- What is being asked:
Wherever the word "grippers" occurs in the listing below, copy that whole line.

-- Data for the task follows --

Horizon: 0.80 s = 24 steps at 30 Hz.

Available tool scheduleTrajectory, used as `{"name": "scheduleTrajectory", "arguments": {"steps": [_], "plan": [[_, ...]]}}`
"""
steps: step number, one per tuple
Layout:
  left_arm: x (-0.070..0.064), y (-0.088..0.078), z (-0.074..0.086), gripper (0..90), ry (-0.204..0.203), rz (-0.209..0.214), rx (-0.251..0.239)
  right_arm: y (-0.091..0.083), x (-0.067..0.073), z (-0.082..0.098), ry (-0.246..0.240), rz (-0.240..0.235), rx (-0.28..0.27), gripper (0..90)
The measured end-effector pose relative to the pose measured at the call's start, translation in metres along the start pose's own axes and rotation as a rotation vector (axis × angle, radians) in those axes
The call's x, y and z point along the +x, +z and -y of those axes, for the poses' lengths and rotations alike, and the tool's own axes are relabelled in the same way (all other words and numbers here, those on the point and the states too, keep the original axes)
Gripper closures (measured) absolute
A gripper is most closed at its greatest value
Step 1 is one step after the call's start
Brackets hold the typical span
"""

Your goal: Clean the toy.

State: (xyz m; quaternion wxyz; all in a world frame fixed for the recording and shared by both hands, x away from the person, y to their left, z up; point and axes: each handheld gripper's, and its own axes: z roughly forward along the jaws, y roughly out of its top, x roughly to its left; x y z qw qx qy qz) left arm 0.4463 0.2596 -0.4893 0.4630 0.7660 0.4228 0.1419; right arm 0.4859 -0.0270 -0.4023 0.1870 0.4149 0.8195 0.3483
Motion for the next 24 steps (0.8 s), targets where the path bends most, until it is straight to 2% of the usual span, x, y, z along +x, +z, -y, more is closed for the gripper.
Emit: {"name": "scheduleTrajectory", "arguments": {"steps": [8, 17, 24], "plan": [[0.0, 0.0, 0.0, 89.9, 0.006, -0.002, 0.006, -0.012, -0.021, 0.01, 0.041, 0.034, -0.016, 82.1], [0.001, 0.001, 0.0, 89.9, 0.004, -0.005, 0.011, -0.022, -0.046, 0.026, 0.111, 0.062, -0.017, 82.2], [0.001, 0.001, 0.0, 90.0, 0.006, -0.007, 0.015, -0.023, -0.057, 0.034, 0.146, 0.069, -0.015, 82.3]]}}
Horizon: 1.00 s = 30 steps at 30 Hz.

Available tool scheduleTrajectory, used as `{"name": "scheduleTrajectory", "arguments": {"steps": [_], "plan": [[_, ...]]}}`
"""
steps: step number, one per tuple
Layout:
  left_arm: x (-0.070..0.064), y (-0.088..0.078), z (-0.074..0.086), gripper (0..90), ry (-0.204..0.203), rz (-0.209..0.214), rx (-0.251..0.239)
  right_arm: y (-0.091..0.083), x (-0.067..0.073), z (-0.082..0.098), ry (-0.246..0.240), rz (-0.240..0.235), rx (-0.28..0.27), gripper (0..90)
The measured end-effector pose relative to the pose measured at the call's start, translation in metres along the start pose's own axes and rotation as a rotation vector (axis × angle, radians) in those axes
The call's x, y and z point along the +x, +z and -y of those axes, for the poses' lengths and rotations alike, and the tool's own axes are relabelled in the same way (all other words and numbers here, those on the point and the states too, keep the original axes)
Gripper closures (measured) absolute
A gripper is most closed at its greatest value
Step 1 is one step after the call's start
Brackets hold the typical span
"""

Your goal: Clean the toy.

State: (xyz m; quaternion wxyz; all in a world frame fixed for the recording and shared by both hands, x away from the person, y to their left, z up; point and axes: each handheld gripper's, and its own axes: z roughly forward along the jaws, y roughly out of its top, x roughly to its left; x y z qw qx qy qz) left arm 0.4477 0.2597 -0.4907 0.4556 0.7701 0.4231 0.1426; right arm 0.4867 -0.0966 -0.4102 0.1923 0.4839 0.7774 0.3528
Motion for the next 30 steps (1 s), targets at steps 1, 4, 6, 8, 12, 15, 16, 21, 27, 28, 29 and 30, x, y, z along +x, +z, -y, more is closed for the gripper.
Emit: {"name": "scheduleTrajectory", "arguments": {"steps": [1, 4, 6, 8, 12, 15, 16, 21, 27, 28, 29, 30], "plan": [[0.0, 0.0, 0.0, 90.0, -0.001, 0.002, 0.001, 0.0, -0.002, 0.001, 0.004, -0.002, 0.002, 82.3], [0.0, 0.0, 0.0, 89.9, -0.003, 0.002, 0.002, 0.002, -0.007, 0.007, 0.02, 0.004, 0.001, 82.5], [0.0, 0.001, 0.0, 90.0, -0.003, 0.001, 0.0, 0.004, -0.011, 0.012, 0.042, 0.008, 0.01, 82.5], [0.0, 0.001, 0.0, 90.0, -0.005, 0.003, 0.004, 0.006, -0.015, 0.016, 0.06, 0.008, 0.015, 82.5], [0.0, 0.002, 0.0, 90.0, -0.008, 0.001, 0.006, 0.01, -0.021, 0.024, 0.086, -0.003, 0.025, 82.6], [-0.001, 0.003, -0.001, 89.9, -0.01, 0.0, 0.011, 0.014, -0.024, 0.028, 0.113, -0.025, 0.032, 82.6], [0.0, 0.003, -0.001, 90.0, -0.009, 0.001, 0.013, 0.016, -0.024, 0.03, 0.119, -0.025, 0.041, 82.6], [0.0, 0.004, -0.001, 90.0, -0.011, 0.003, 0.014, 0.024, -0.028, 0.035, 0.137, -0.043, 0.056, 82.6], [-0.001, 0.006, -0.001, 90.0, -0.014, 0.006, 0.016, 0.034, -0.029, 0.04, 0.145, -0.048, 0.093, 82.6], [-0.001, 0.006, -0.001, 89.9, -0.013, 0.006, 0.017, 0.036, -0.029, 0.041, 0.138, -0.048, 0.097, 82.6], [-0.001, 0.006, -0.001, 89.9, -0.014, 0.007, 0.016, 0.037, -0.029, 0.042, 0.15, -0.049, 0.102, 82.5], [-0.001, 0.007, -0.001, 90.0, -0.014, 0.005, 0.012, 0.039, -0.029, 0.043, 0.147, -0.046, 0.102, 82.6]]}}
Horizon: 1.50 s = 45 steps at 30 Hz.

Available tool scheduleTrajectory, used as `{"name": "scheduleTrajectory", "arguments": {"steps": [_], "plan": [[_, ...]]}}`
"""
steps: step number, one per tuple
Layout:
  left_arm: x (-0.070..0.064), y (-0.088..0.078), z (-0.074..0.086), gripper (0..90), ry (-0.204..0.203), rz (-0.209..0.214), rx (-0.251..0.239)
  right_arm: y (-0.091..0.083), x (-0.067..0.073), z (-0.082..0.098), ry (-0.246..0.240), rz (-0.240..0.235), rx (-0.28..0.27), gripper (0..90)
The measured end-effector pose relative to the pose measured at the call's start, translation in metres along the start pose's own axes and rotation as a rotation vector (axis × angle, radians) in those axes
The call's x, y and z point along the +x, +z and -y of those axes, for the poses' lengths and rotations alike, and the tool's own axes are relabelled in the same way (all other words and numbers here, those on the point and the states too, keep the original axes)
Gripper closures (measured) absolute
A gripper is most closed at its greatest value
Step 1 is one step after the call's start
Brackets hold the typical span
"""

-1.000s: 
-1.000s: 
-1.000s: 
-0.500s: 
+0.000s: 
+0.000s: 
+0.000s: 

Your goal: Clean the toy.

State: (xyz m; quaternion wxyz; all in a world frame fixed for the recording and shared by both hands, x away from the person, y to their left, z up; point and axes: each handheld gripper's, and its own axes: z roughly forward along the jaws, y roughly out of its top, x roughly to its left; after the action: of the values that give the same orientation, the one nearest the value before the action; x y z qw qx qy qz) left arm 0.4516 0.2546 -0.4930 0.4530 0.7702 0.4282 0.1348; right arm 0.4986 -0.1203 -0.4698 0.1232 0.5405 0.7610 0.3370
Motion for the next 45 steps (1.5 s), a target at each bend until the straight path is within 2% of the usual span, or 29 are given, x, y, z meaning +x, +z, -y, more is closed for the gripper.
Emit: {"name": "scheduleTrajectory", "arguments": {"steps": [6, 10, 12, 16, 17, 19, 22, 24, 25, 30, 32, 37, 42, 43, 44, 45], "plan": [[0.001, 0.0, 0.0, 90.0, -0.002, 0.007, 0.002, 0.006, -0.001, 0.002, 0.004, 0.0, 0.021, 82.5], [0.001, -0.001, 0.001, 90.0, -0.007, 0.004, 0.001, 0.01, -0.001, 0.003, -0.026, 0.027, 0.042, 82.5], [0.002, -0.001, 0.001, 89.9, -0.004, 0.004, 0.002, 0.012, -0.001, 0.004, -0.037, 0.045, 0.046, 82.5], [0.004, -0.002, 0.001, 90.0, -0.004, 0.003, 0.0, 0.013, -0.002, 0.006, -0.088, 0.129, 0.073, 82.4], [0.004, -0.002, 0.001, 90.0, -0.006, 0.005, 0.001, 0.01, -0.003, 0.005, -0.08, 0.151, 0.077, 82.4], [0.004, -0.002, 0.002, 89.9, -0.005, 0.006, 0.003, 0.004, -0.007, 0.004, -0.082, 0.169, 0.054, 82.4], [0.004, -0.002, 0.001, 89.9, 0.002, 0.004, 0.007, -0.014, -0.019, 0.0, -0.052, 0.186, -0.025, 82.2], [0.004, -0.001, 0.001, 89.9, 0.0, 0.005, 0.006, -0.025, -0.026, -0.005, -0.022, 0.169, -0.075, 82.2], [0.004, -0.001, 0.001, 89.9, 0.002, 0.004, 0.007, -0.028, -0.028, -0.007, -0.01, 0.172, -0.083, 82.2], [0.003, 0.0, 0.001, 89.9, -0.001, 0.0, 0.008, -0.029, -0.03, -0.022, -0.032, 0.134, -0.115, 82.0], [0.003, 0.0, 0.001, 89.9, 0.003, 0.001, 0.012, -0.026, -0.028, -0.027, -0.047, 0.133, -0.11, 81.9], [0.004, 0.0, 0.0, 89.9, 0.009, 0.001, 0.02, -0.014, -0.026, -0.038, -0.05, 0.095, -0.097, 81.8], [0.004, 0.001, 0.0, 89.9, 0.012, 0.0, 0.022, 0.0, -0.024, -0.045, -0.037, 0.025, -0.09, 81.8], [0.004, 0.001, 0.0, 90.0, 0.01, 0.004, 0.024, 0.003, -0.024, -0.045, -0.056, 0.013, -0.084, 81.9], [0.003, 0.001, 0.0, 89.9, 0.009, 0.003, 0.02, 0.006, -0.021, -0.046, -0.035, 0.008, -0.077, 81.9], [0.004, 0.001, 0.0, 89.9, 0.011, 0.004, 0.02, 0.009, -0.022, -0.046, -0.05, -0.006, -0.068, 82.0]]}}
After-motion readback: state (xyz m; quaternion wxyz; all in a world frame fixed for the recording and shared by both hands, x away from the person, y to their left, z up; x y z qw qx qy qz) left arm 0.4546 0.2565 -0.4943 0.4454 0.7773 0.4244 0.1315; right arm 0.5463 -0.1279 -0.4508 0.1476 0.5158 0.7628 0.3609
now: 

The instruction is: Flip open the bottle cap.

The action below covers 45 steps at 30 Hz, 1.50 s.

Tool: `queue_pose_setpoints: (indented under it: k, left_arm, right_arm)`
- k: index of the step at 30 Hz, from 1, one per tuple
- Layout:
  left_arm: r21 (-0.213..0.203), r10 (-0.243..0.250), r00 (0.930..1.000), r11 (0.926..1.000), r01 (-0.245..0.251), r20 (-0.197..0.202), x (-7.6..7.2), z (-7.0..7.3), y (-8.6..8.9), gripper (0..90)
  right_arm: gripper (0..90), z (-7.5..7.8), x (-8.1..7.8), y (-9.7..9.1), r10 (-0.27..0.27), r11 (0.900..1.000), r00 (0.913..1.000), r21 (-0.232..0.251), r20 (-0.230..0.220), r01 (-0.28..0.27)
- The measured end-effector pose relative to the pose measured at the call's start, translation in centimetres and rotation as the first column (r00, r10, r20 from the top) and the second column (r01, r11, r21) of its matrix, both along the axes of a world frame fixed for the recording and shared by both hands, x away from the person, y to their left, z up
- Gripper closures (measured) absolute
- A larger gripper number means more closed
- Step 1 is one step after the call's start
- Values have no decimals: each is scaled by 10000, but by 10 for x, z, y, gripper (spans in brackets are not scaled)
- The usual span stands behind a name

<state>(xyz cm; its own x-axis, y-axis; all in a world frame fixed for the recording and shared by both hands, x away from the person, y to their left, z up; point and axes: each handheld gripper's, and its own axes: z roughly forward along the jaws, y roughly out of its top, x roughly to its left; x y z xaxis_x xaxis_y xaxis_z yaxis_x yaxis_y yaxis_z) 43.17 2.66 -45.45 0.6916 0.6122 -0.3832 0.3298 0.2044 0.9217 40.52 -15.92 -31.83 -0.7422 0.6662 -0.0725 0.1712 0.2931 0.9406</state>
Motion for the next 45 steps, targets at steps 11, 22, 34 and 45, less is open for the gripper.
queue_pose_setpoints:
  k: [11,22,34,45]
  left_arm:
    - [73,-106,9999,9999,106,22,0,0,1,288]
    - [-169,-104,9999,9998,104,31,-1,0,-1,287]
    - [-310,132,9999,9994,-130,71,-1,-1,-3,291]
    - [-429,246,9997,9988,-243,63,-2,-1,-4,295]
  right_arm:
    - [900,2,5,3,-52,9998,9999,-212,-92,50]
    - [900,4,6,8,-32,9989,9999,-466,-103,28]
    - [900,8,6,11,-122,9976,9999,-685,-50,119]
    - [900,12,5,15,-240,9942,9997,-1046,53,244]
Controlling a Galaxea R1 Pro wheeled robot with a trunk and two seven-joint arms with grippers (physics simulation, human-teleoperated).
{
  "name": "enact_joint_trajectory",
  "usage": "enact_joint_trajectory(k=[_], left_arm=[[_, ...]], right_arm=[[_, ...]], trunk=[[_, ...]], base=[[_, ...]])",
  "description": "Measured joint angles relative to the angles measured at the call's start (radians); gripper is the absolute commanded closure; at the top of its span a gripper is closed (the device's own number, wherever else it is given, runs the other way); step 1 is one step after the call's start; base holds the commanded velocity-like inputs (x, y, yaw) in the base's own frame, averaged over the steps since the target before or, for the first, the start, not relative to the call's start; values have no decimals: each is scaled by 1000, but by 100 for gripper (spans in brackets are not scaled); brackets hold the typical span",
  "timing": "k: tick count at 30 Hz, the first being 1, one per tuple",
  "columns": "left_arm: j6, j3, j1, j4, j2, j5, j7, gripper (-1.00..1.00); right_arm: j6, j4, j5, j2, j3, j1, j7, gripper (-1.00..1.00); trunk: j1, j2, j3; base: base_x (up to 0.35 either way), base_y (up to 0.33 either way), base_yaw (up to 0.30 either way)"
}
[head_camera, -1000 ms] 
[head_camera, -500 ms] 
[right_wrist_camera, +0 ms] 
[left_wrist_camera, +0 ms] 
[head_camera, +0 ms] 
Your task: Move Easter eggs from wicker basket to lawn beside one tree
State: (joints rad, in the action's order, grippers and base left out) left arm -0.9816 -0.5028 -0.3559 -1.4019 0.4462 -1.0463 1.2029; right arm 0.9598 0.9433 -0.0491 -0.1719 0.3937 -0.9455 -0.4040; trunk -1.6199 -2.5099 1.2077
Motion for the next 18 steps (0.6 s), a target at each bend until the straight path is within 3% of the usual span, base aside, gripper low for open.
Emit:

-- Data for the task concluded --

- Solution to this exercise:
Controlling a Galaxea R1 Pro wheeled robot with a trunk and two seven-joint arms with grippers (physics simulation, human-teleoperated).
State: (joints rad, in the action's order, grippers and base left out) left arm -0.9816 -0.5028 -0.3559 -1.4019 0.4462 -1.0463 1.2029; right arm 0.9598 0.9433 -0.0491 -0.1719 0.3937 -0.9455 -0.4040; trunk -1.6199 -2.5099 1.2077

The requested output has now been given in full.